Problem to solve → In the copy, include all of the listing exactly and none of its pictures.

++++ Supplied information

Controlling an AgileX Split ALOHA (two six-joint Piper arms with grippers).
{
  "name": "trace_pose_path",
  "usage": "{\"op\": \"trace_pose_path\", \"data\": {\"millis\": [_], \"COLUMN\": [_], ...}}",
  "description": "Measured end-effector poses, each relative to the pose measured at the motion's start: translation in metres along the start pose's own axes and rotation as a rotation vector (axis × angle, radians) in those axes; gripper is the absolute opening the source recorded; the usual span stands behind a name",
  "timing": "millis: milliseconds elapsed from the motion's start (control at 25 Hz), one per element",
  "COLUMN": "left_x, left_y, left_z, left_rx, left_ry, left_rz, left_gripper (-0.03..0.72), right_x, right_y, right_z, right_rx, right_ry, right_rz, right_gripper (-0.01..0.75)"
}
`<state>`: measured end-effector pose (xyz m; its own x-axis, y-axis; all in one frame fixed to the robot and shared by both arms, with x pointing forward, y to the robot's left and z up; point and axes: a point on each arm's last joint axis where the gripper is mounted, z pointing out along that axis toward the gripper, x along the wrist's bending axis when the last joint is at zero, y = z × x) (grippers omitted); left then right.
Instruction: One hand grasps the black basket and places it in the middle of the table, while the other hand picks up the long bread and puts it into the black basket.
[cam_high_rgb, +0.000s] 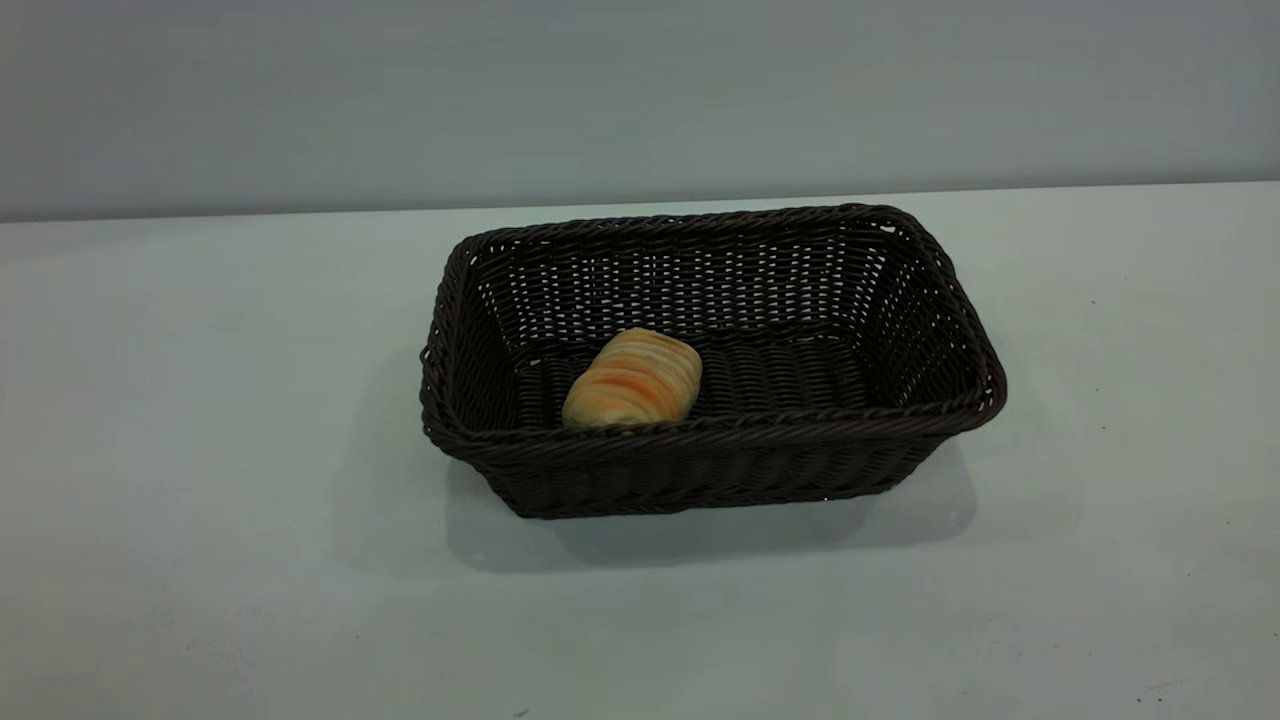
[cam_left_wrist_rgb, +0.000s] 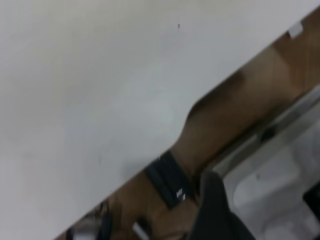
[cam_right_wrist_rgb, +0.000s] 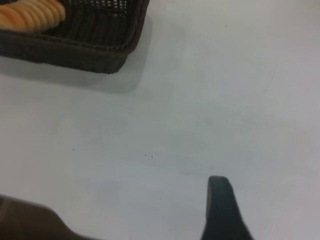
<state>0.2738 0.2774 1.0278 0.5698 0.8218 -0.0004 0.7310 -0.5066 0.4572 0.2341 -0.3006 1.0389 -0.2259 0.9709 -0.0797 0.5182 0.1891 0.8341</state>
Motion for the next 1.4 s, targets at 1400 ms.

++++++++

Exercise solution →
Controlling an AgileX Split ALOHA (two six-joint Piper arms with grippers).
{
  "name": "trace_pose_path",
  "usage": "{\"op\": \"trace_pose_path\", \"data\": {\"millis\": [_], \"COLUMN\": [_], ...}}",
  "description": "Measured end-effector poses, each relative to the pose measured at the motion's start: translation in metres along the start pose's own axes and rotation as a rotation vector (axis × angle, radians) in those axes; gripper is the absolute opening the source recorded; the usual span stands behind a name",
  "timing": "millis: milliseconds elapsed from the motion's start (control at 25 Hz), one per element",
  "COLUMN": "left_x, left_y, left_z, left_rx, left_ry, left_rz, left_gripper (-0.03..0.72), right_x, right_y, right_z, right_rx, right_ry, right_rz, right_gripper (-0.01..0.75)"
}
`<state>`: measured end-effector pose (xyz m; its own x-axis, y-axis; all in one frame fixed to the robot and shared by both arms, with x pointing forward, y to the robot's left and z up; point and axes: a point on each arm's last joint axis where the gripper is mounted, z pointing out along that axis toward the gripper, x along the wrist's bending axis when the last joint is at zero, y = z × x) (grippers omitted); left then right.
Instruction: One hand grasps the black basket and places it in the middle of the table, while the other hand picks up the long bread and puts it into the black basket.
[cam_high_rgb, +0.000s] 
[cam_left_wrist_rgb, +0.000s] 
[cam_right_wrist_rgb, +0.000s] 
<state>0.2738 0.2774 1.0278 0.5698 0.8218 -0.0004 0.7310 -0.5066 0.4572 0.2341 -0.3006 1.0389 -0.2259 0.9709 -0.0797 0.5182 0.1891 0.8341</state>
Motion for the next 1.4 s, targets at 1400 ms.

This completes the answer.